→ **What the task requires**
Up to and including the line with "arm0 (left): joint", restate every line of the records below word for word, from the first line on, leaving out the pictures.
--*--
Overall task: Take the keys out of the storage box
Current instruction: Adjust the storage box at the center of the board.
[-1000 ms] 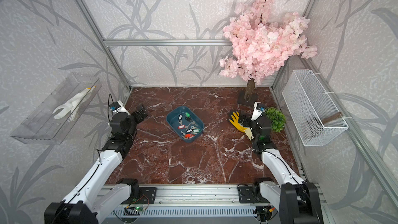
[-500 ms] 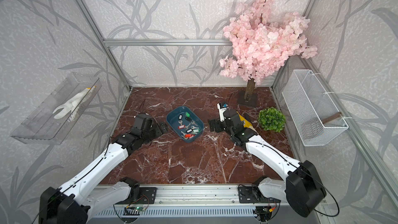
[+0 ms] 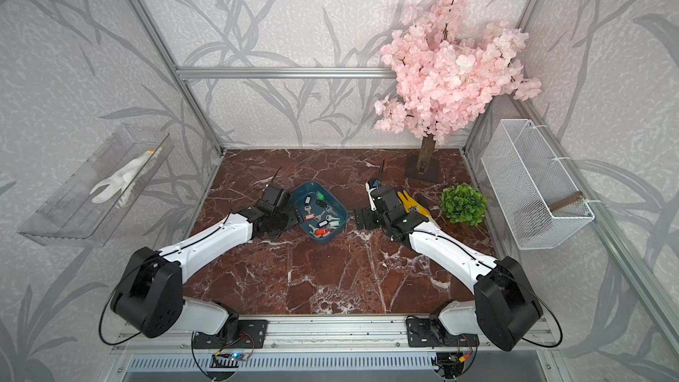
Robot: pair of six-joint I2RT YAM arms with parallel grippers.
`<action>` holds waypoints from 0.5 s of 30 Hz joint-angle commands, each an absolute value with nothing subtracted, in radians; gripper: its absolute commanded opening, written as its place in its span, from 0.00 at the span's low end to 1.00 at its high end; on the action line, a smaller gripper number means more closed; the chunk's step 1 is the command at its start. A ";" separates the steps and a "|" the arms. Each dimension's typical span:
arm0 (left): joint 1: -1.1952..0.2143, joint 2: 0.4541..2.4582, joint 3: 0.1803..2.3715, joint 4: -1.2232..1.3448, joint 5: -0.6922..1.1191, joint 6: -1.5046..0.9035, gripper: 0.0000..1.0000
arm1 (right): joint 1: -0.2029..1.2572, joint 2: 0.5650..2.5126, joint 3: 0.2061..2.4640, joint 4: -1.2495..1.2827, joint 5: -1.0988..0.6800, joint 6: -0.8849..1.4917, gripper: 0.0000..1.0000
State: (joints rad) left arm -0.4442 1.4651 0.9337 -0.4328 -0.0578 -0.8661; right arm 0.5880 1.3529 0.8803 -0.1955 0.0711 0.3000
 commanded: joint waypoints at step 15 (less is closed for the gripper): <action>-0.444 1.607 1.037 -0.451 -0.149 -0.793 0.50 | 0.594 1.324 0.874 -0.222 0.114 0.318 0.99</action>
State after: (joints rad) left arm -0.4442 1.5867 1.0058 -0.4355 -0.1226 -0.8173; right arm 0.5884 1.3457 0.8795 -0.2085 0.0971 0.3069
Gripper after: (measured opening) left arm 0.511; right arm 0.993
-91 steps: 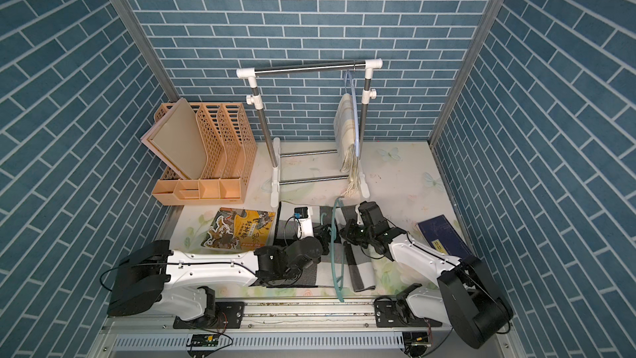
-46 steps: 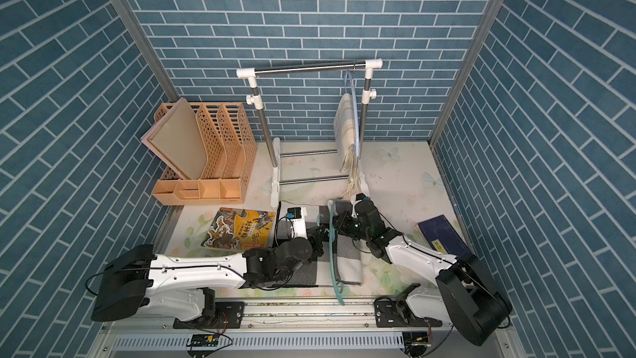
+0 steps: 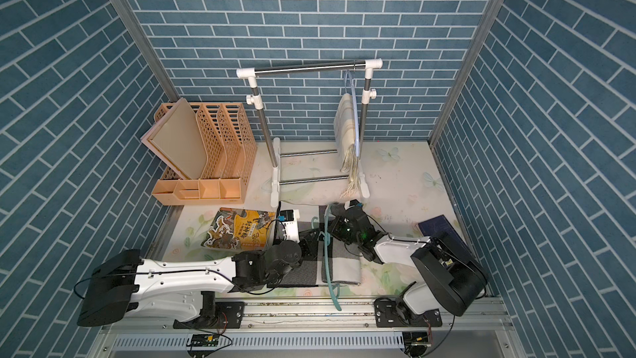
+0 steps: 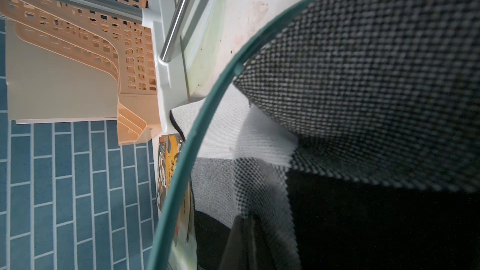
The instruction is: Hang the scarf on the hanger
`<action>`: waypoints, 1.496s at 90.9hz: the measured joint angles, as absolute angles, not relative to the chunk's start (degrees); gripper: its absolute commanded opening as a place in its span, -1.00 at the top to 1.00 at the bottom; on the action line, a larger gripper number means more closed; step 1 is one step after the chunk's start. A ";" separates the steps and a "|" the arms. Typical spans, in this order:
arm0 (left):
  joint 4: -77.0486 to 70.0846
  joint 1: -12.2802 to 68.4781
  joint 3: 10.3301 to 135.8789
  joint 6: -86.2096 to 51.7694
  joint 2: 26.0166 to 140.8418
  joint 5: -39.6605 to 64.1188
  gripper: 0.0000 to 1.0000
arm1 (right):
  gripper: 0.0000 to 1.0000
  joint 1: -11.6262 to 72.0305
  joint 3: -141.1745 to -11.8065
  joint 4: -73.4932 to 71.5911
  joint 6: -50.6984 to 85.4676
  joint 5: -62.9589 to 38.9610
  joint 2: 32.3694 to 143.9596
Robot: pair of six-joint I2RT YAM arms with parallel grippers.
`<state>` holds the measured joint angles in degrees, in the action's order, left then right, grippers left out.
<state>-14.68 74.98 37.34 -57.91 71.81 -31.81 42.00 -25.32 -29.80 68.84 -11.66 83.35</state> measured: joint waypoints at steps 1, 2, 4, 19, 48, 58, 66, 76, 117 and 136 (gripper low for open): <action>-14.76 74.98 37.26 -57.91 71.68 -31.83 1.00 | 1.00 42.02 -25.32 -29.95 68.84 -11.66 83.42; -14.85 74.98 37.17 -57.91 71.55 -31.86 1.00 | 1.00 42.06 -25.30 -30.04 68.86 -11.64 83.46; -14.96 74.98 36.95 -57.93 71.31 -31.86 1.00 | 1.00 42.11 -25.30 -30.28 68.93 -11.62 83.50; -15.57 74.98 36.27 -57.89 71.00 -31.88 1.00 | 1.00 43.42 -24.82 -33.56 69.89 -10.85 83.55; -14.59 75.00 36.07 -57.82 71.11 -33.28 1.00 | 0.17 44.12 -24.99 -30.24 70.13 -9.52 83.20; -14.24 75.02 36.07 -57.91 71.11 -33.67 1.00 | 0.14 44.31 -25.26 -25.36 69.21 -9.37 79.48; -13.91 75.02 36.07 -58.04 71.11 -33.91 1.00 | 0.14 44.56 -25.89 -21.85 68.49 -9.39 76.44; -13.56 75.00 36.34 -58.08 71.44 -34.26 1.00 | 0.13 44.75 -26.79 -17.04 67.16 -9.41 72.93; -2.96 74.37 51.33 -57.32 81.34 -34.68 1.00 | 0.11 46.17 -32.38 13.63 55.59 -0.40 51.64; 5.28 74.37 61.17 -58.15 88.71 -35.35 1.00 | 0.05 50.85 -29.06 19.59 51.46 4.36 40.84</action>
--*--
→ **Written answer**
Overall task: Take the keys out of the storage box
Current instruction: Adjust the storage box at the center of the board.
[-1000 ms] 
[-500 ms] 
[+0 ms] 
Robot: pair of six-joint I2RT YAM arms with parallel grippers.
`<action>` holds waypoints from 0.5 s of 30 Hz joint-angle commands, each an absolute value with nothing subtracted, in radians; gripper: its absolute commanded opening, written as its place in its span, from 0.00 at the span's low end to 1.00 at its high end; on the action line, a smaller gripper number means more closed; the chunk's step 1 is the command at its start. A ";" separates the steps and a "|" the arms. Each dimension's typical span:
arm0 (left): joint 1: -1.1952..0.2143, joint 2: 0.4541..2.4582, joint 3: 0.1803..2.3715, joint 4: -1.2232..1.3448, joint 5: -0.6922..1.1191, joint 6: -1.5046..0.9035, gripper: 0.0000..1.0000

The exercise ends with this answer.